With the introduction of a new iPhone model still months away, Apple investors are trying to gauge whether lackluster sales of the device, the company’s biggest revenue generator, reflect a broader slowdown in the market for high-end smartphones—or just the pause before another upgrade frenzy. Forecasts from suppliers such as Qualcomm Inc. and Taiwan Semiconductor Manufacturing Co. have suggested demand is cooling, and researcher Gartner Inc. predicts that global smartphone sales growth will slow to 7% this year, the weakest rate in the industry’s history.
“It’s a tapering in demand,” Shannon Cross, a Millburn, New Jersey-based analyst at Cross Research Group who recommends buying Apple shares, said before the earnings report. “There are all these levers going on with reduced subsidies, changes in the cell phone plans, so the question becomes how do consumers globally react to these shifts, and we’re going to see that in the next few quarters.”
The company also said it will boost its share-repurchase program to $175 billion, from the $140 billion announced last year. Apple will increase its quarterly dividend, as it did a year ago, to 57 cents a share from 52 cents.
Concerns about decelerating smartphone demand have contributed to an almost 20% decline in Apple shares in the past 12 months. The stock fell less than 1% to $104.35 at Tuesday’s close in New York. That gave Apple a market capitalization of about $579 billion—still the world’s largest company by that measure.
In the second quarter, which ended in March, revenue fell to $50.6 billion from $58 billion a year earlier, Apple said. That compared with the average analyst estimate of $52 billion. Net income declined to $10.5 billion.
IPhone sales in the period fell to 51.2 million from 61.2 million a year earlier. Analysts on average predicted the company would sell 50.7 million iPhones in the recent quarter, according to a Bloomberg survey.
The quarterly report is Apple’s first since a high-profile legal skirmish with the U.S. government over data privacy, encryption and law enforcement. The U.S. dropped two separate demands that the company help it break passcodes to get data from the iPhones used by a drug dealer in New York and a shooter in a December terrorist attack in San Bernardino, California. Apple had vehemently fought against both orders, saying that helping the government would jeopardize security for hundreds of millions of users and the cases could pose a dangerous precedent for law enforcement agencies’ access to encrypted iPhone data. The Department of Justice had argued it only wanted access to specific phones in limited instances, and abandoned the two cases after finding alternate methods for unlocking the phones in question.

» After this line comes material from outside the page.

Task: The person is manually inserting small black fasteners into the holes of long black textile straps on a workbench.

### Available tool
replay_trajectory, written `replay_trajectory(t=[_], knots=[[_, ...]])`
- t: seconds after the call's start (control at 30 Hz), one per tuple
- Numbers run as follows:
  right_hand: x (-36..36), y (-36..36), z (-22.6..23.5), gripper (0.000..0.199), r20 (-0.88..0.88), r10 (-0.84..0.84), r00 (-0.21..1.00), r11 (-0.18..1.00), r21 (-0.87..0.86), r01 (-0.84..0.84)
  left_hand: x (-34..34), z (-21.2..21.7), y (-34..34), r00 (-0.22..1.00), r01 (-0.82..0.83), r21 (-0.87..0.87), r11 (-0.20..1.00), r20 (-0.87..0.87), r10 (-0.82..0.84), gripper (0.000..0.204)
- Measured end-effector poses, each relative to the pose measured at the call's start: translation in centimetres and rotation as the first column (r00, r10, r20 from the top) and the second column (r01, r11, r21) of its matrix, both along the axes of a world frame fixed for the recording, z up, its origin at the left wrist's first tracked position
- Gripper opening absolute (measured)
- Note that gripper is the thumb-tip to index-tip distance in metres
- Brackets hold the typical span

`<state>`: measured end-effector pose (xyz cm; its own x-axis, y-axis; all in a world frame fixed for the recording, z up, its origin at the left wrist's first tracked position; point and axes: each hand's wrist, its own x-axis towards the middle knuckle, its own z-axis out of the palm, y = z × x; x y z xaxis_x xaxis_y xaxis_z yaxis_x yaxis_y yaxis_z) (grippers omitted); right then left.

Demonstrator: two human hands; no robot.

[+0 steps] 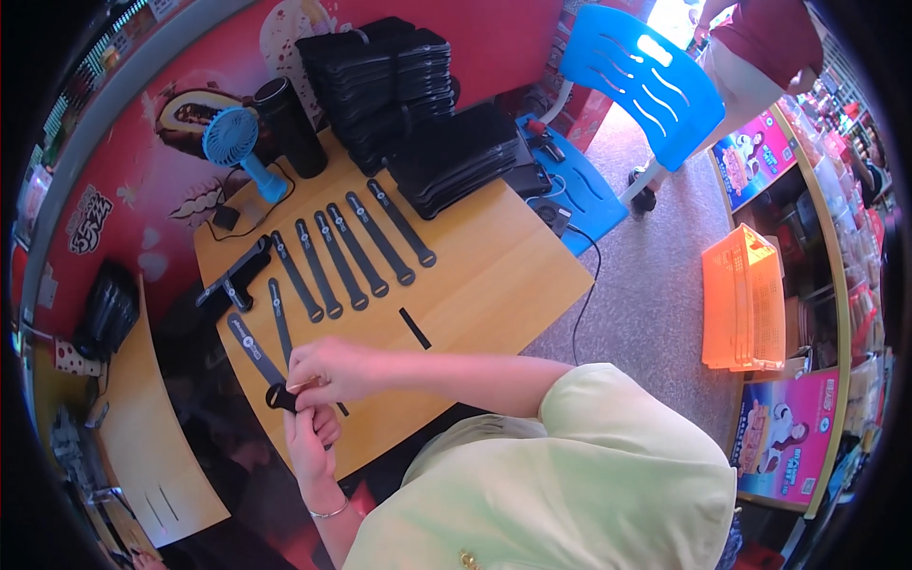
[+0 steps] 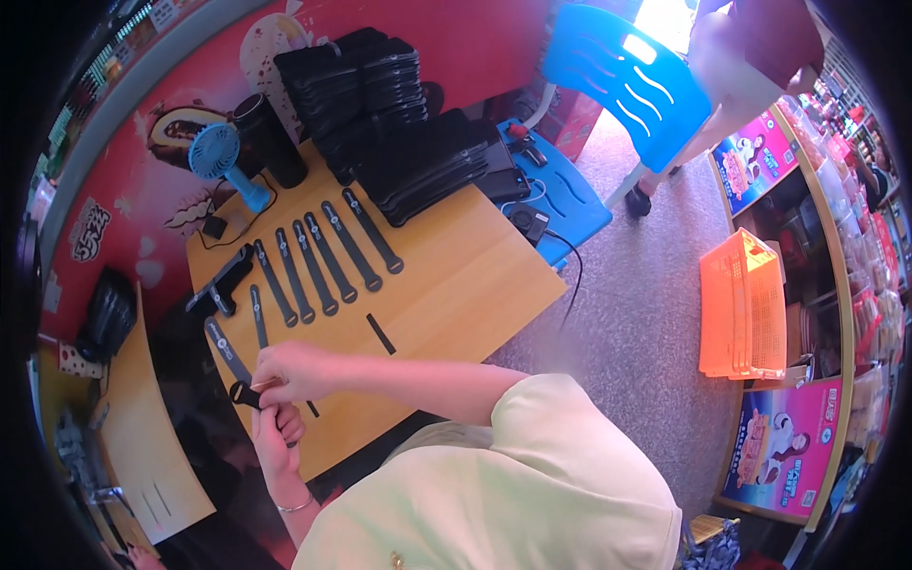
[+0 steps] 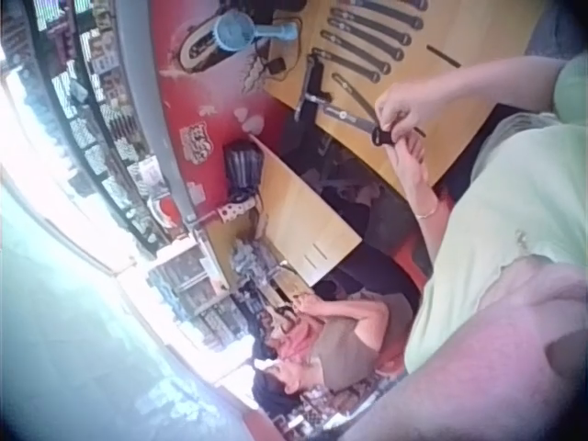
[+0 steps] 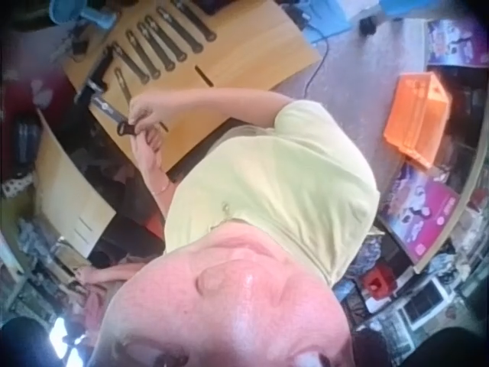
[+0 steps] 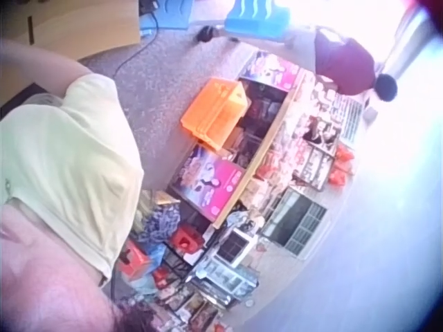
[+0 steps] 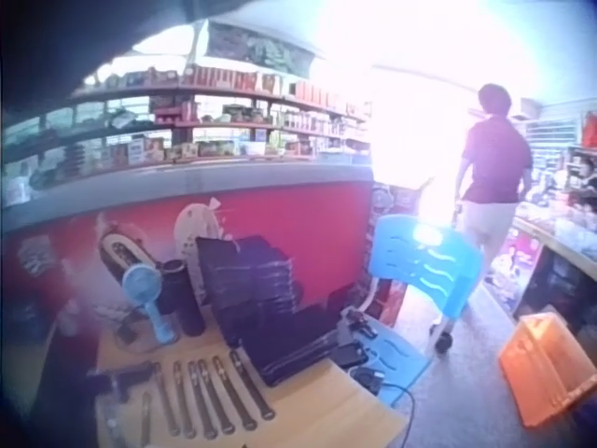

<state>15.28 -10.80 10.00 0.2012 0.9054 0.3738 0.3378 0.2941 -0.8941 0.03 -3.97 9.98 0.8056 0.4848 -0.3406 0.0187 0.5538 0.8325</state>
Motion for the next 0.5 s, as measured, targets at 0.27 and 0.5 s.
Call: replay_trajectory(t=[0.27,0.5], knots=[[-0.2,0.9,2.1,0.015,-0.354,-0.029,0.935,0.963,-0.261,-0.069,-0.1,1.4,0.2,1.0,-0.003,0.125,0.992,0.013,0.001,0.013],[4.3,5.4,2.6,0.013,-0.538,-0.301,0.787,0.946,-0.062,0.32,-4.1,0.6,-0.2,0.991,0.125,-0.006,0.992,-0.055,-0.125,0.014]])
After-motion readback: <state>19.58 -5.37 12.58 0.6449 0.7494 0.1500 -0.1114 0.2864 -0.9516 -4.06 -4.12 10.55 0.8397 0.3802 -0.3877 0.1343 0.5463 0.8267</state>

As iPhone sales slow, Apple investors are increasingly asking what might fuel the company’s next growth spurt. A number of possibilities have surfaced: virtual reality gear, a self-driving car or a live television service, for example. Yet Apple’s secretive approach to development makes it hard to predict when, in what form, or even if any of these innovations will someday surface.

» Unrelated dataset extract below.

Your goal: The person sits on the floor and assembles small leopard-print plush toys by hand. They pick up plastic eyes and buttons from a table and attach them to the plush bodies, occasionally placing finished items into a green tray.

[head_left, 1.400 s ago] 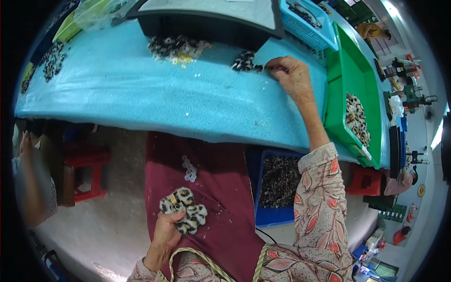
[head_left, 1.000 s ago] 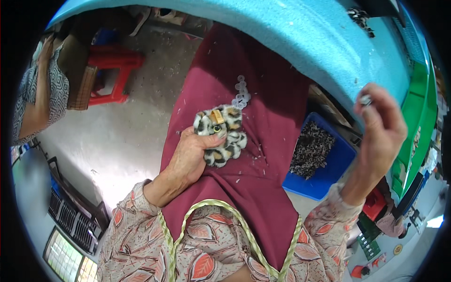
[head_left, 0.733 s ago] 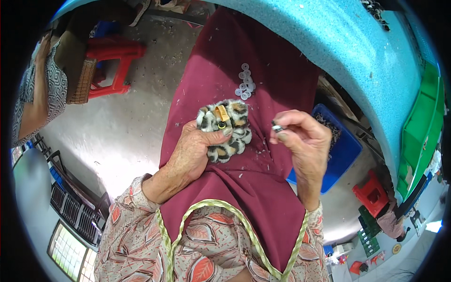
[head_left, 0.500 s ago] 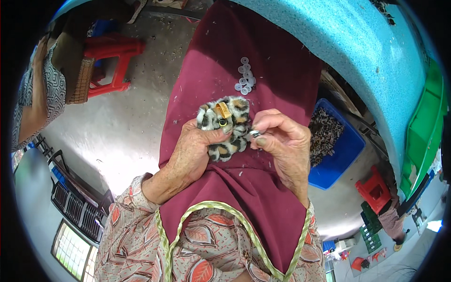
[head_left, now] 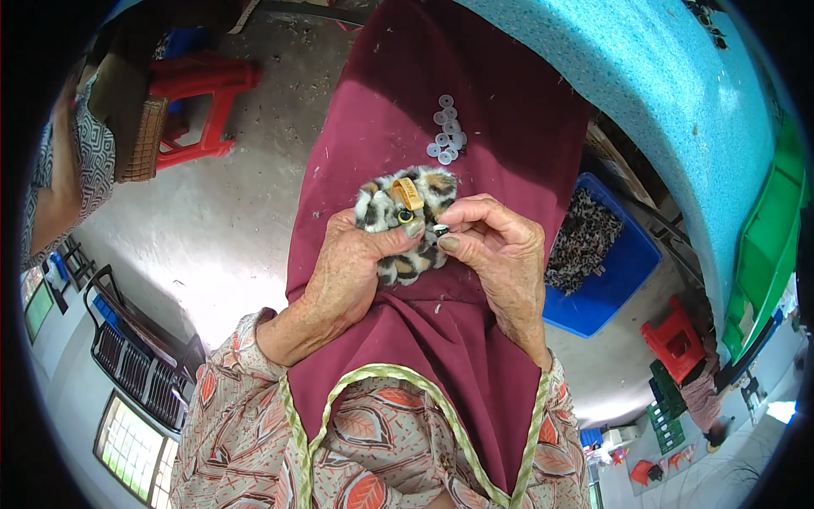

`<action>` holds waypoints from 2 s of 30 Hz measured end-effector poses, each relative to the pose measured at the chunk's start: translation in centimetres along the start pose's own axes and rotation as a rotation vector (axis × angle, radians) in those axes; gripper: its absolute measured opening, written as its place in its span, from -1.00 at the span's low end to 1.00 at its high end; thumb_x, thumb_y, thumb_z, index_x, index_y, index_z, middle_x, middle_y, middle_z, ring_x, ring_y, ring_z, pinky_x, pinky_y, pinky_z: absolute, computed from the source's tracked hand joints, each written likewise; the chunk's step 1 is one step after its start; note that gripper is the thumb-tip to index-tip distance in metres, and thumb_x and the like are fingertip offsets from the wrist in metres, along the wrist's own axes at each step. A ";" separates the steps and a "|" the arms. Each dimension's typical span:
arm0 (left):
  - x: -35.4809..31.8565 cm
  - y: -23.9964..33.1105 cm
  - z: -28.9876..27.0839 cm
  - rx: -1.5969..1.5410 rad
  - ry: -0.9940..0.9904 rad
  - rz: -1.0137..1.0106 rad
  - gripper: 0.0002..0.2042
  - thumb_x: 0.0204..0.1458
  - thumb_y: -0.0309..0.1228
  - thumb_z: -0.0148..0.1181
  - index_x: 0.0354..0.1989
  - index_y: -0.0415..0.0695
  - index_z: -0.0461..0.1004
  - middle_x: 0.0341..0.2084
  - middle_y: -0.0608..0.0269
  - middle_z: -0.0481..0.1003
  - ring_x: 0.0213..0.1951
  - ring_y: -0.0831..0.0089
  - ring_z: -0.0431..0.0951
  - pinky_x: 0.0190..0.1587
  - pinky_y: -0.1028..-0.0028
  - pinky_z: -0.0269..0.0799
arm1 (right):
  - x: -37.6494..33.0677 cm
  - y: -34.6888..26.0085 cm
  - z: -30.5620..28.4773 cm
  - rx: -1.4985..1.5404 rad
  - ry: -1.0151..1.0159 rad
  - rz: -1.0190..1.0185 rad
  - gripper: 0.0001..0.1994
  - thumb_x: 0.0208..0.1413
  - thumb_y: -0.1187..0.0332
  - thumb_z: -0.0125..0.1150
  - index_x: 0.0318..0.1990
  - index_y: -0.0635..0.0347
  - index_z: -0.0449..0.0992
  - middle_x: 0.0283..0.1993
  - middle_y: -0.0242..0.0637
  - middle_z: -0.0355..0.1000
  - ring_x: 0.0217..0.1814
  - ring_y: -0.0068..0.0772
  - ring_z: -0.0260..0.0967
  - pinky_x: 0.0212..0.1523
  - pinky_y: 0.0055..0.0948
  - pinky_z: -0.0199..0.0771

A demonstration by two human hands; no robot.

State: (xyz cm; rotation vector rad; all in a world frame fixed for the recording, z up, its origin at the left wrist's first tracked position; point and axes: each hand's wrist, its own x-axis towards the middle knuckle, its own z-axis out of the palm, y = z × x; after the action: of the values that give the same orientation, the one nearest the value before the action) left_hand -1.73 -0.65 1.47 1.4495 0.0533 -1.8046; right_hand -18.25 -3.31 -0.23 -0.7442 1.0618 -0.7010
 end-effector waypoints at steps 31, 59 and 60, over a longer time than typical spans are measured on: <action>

Virtual reality gained headlines back in January, when Cook said VR wasn’t a “niche” and had some “interesting applications.” Meanwhile the potential allure of the automotive industry for Apple and other technology companies has been highlighted in recent weeks as Tesla secured more than 325,000 pre-orders for its latest electric car in a matter of days.
Though a new version of the flagship iPhone probably won’t be unveiled until the fall, the company has been adding to its product line. In March, the company rolled out the new iPhone SE, partially seen as a move to bolster sales in emerging economies such as India and China. Yet analysts cautioned that the smaller phone, starting at $399 in the U.S., could risk cannibalizing sales of the more expensive flagship 6-series handsets, and may reduce the average price at which Apple sells its phones.
To help make up for dwindling growth in smartphones in the shorter term, Apple has been trying to bolster its services business, which includes its iCloud storage platform, Apple Music and the App Store. Not only is the profit margin wider on these offerings, buying them usually commits customers to subscription services that generate stable recurring revenue streams over months or years.
It also unveiled a new, smaller iteration of the iPad Pro, incorporating the power and some features of its larger Pro model for business users, aimed at stemming a persistent decline in sales of the tablet.
IPad shipments in the recent quarter fell 19% from a year earlier to 10.3 million, topping analysts’ average projection of 9.4 million. Mac sales declined 12% to 4.03 million units, less than estimates of 4.6 million.